The experimental material generated from six diverse parents, comprised three crosses namely, Cocorit 71 x A-9- 30-1, HI 8062 x JNK-4W-128 and Raj 911 x DWL 5002. One of the parents (A-9-30-1, JNK-4W-128 and Raj 911) in each cross had higher number of spikelets per ear. Twelve basic generations viz, two parents, F₁ and F₂, first backcross generations with both parents (BC₁ and BC₂), where BC₁ was the cross between F₁ x female parent and BC₂ was F₁ x male parent, their selfed progenies (BC₁ F₂, BC₂ F₂) and second backcross generations ie the BC₁ and BC₂ plants again crossed with both original parents (BC₁ x female parent; BC₁ x male parent and BC₂ x female parent; BC₂ x male parent). All these populations were raised together in randomized block design with three replications at 30 cm x 15 cm spacing under normal and late sown environments in the same cropping seasons at research farm of Rajasthan Agricultural University, Agricultural Research Station, Durgapura, Jaipur. Each parent and F₁ generations were sown in 2 rows, each backcross generation in 4 rows and F₂ and the second cycle of backcrosses in 6 rows of 5 m length. Number of spikelets per ear was recorded on 15 random plants in each parent and F₁, 30 plants in each backcross generations and 60 plants in each F₂ and second backcross generations in both environments.

The data of each population in both environments were analyzed separately by joint scaling test of Cavalli (1952) to determine the nature of gene action. Components of heterosis in the presence of trigenic interactions were calculated as suggested by Hill (1966).

Results and discussion

Significant differences were observed among generation means for spikelets per ear in all the three crosses in both the sowing environments, which revealed the presence of genetic diversity for this attribute in the material. On the basis of different models fitted to data, the joint scaling tests revealed the presence of epistatic interaction in both the environments except in the cross Cocorit 71 x A-9-30-1 under normal sown, where additive-dominance model was fitted to the data. In all other cases, 10-parameter model was adequate to explain genetic variation in different generations in both the sowing environments except in the cross Raj 911 x DWL 5002 under normal sowing where even this model was not adequate, indicating the more complex genetic systems involved in controlling this trait. However, looking to the low value of chi-square and very low probability of 10- parameter model, the different gene effects were estimated according to this model (Table 1).
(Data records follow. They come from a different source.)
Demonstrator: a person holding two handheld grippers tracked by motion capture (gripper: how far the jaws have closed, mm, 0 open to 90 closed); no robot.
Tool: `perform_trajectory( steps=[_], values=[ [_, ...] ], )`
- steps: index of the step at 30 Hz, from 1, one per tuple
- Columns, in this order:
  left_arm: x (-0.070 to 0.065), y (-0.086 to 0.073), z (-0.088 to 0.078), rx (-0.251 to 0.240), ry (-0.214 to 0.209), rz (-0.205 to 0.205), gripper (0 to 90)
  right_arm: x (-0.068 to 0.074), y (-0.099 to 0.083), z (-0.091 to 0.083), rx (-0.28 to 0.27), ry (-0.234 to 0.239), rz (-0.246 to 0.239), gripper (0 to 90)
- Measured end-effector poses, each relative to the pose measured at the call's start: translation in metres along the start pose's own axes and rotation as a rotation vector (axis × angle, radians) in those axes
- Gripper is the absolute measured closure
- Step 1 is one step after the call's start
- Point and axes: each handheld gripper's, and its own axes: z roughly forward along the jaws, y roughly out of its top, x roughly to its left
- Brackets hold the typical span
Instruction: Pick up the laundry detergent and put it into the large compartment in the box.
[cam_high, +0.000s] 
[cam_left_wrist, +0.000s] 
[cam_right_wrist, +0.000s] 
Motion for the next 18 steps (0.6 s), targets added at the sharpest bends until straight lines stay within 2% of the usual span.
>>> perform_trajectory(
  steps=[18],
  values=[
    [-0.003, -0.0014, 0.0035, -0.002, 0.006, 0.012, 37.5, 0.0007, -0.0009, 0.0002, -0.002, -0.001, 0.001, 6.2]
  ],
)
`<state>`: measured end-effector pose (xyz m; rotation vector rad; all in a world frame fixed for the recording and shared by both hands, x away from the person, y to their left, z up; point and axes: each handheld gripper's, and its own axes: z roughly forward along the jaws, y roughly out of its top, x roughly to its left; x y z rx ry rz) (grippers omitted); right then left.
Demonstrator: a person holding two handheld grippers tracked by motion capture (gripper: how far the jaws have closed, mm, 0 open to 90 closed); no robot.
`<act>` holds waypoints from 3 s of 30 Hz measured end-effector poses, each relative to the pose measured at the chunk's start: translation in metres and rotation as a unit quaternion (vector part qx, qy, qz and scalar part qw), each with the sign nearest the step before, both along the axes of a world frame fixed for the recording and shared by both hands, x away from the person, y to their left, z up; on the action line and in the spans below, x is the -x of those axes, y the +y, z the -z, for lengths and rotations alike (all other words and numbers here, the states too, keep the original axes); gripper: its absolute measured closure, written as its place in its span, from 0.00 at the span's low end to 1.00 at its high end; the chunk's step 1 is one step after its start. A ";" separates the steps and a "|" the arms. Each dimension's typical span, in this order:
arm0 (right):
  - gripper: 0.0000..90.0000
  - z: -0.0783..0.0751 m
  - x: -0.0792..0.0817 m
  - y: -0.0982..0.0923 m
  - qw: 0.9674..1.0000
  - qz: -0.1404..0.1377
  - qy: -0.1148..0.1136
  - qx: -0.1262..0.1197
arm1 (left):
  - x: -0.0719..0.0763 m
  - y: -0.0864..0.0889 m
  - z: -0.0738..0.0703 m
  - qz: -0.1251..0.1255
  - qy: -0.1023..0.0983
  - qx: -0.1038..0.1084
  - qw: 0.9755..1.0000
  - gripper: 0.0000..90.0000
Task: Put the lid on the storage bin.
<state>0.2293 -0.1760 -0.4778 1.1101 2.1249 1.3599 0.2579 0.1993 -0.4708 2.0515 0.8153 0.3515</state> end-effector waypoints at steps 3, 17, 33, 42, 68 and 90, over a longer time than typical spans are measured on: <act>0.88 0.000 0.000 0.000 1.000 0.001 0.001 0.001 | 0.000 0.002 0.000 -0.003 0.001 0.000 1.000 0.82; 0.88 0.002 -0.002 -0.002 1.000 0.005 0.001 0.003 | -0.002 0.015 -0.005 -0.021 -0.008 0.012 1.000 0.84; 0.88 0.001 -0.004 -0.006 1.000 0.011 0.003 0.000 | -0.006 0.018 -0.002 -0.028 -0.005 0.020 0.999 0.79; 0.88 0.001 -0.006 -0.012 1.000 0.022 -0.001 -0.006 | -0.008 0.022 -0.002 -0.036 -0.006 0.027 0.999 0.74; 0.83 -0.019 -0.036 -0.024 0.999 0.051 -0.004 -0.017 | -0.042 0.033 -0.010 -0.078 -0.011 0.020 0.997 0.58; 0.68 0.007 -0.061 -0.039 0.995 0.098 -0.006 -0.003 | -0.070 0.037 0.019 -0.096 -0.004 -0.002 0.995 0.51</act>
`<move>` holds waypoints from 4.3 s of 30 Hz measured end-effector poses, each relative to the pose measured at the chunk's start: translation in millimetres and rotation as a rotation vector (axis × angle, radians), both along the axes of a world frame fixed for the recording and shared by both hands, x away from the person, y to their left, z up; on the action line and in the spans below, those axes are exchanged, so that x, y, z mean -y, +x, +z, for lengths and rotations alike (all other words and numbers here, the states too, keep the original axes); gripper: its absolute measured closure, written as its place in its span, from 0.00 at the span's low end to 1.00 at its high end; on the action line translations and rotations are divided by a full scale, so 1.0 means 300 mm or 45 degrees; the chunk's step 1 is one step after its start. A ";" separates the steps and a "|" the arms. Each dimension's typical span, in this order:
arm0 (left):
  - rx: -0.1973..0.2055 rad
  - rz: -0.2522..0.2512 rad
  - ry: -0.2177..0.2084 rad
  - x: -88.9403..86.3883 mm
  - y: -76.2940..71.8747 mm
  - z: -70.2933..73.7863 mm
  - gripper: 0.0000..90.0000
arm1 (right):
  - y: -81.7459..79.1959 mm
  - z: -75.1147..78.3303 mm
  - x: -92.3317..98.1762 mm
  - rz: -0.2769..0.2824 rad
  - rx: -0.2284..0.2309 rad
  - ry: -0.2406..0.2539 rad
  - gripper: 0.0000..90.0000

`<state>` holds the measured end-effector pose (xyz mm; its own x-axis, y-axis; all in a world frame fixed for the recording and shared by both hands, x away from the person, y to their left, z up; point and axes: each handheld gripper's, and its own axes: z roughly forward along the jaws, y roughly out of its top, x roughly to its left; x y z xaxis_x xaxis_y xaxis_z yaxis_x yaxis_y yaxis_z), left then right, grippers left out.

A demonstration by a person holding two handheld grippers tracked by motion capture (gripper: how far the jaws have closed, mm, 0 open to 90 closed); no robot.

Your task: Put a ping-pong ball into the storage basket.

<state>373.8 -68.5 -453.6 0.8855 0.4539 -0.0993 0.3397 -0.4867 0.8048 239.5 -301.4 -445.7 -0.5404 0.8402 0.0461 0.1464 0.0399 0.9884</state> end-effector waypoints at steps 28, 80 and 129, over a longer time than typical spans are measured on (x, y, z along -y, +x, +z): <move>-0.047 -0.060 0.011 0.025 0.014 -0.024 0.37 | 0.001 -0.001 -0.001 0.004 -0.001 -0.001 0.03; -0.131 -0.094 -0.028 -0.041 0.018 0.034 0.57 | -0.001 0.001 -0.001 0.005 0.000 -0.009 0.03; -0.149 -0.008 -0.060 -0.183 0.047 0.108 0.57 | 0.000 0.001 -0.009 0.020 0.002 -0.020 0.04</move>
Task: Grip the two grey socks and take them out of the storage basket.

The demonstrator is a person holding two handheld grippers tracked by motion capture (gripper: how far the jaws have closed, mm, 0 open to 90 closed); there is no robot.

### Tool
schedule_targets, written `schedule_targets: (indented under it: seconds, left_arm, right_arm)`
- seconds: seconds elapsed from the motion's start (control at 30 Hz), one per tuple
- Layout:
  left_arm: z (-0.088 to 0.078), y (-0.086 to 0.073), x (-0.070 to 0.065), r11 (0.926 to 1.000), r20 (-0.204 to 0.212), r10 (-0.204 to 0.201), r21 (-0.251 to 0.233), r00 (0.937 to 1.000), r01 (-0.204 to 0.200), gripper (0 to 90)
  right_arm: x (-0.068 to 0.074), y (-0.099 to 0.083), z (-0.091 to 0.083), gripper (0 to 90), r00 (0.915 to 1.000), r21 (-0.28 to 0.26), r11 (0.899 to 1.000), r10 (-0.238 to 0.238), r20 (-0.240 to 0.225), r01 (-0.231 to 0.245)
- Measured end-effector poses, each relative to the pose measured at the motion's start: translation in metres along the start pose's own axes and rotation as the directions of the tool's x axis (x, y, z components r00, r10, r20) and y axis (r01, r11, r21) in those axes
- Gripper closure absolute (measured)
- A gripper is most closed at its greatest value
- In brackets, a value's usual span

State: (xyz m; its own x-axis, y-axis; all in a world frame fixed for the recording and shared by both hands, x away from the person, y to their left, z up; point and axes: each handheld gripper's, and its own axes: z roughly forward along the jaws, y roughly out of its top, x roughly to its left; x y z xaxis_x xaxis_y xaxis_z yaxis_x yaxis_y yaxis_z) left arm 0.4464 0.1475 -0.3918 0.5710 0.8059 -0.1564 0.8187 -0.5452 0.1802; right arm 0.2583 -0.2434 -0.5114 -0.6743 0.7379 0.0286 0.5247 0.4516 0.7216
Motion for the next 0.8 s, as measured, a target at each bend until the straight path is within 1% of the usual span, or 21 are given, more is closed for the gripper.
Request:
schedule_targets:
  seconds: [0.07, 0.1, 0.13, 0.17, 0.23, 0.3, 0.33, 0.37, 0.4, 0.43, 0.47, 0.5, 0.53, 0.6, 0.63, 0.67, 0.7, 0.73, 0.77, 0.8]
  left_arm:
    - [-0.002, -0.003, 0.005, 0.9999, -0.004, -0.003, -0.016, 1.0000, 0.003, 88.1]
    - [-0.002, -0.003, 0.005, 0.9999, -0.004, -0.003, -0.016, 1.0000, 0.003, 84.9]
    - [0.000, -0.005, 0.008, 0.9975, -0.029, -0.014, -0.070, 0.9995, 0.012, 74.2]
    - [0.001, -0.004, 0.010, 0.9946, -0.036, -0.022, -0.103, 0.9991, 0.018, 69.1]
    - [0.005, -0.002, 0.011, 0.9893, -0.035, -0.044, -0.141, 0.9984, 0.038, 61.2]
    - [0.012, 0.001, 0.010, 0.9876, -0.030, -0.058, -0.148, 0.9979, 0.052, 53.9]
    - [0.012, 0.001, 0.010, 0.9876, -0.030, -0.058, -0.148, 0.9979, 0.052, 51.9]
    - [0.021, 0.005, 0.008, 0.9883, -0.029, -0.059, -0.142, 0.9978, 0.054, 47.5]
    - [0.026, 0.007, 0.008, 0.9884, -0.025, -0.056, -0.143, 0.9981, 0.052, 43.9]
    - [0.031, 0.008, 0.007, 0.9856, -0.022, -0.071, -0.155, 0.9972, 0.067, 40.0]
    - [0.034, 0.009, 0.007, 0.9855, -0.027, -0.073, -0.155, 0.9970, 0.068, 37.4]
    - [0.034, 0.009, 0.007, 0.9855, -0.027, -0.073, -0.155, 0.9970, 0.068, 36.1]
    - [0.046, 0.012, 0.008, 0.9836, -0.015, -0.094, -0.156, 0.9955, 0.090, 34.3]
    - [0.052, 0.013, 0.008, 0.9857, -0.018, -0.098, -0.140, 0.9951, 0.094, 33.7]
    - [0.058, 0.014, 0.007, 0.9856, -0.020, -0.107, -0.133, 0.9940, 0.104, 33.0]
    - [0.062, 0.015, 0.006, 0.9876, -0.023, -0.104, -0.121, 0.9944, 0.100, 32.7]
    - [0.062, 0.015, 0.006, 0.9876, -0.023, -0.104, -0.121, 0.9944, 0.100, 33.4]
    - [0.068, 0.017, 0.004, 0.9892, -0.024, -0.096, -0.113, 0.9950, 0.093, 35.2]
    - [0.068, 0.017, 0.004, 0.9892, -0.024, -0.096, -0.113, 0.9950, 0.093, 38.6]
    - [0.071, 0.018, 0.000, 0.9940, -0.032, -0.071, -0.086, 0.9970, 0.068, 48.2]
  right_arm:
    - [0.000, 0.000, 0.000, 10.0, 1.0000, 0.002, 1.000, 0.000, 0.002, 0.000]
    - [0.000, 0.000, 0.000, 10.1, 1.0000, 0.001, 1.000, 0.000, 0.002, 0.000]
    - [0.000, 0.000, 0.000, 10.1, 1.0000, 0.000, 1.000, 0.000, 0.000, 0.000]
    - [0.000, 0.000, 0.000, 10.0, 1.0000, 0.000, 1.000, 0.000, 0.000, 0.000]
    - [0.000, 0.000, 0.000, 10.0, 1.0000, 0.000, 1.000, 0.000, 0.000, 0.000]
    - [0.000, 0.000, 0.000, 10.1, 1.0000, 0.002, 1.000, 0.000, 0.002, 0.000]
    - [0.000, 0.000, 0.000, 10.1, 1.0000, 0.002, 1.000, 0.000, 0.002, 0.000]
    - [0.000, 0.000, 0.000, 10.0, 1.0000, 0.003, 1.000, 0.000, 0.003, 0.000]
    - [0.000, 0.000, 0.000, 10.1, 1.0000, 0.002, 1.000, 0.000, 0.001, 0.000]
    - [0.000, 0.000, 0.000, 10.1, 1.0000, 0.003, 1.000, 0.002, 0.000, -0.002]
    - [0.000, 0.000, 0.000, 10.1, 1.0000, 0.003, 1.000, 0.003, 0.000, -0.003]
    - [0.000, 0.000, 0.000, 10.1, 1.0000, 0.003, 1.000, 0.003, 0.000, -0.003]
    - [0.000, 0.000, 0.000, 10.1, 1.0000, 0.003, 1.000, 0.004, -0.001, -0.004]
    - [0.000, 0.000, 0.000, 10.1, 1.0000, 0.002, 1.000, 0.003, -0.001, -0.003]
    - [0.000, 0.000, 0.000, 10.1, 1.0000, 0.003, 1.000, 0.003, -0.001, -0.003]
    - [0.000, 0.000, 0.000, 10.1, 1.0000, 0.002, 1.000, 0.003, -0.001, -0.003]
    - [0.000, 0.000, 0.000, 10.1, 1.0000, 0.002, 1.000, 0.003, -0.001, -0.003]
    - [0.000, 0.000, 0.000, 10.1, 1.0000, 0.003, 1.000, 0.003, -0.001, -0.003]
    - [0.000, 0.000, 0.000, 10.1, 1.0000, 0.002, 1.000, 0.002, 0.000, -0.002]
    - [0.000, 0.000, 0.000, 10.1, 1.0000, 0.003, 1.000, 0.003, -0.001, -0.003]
The analysis of gene effects revealed that the additive (d) effect was only significant in the first cross (Cocorit 71 x A-9-30-1) under normal sowing conditions, indicating that this character was simply inherited and can be improved by simple breeding method such as progeny selection. Additive (d) effects were also found significant in the second cross (HI 8062 x JNK-4W-128) in both the sowing environments only. However, dominance (h) was only found significant in the third cross (Raj 911 x DWL 5002) under normal sowing. Both digenic and trigenic interactions had important role in controlling the inheritance of this trait in the cross HI 8062 x JNK-4W- 128. Whereas, in the first and third cross under late sowing only trigenic interaction additive x additive x additive (w) and additive x dominance x dominance (y) control the inheritance of trait studied, respectively. However, none of the digenic and trigenic interactions were found significant in the cross Raj 911 x DWL5002 under normal sowing, confirmed that more complex type of non-allelic interactions or linkages are involved to control spikelets per ear (Table 1). Magnitude and directions (signs) of epistatic interactions were depended upon the material and sowing environments.

Results of the absolute totals of epistatic effects (Table 2) clearly indicated that second order interactions had higher value than the first order interactions and the main effects in all the cases in both the sowing environments except in the first cross where additive dominance model was fitted to the data. Thus, it is clear that epistatic effects particularly trigenic effects contributed maximum to control the inheritance of this trait. Earlier Nanda et al. (1981) reported that additive-dominance model was sufficient to explain genetic variance among the generation means for this trait in aestivum wheat whereas additive x additive (i) and dominance x dominance (l) variance along with additive variance were reported by Singh and Anand (1971), which had significant role to control this trait. Type of the epistasis could not be ascertained as either (h) or (l) or both were non-significant in each case.

Furthermore, results indicated that the absolute totals of the non-fixable gene effects were higher than fixable in almost all cases except in the cross Cocorit 71 x A-9-30-1 (under normal sown), where fixable gene effect (additive) had important role. Dasgupta and Mondal (1988), Raghuvanshi et al. (1988) and Patil et al. (1997) also reported the predominant role of additive gene effects in the expression of this trait. Epistatic interactions shared a major portion of the non-fixable effects in both the environments. Earlier Maloo (1978), Reddy (unpub), Verma (1981), Saini (1987), Kathiria (1991), Mann et al. (1992) and Khedar (1998) also observed the significant role of non-additive gene effects to control this trait.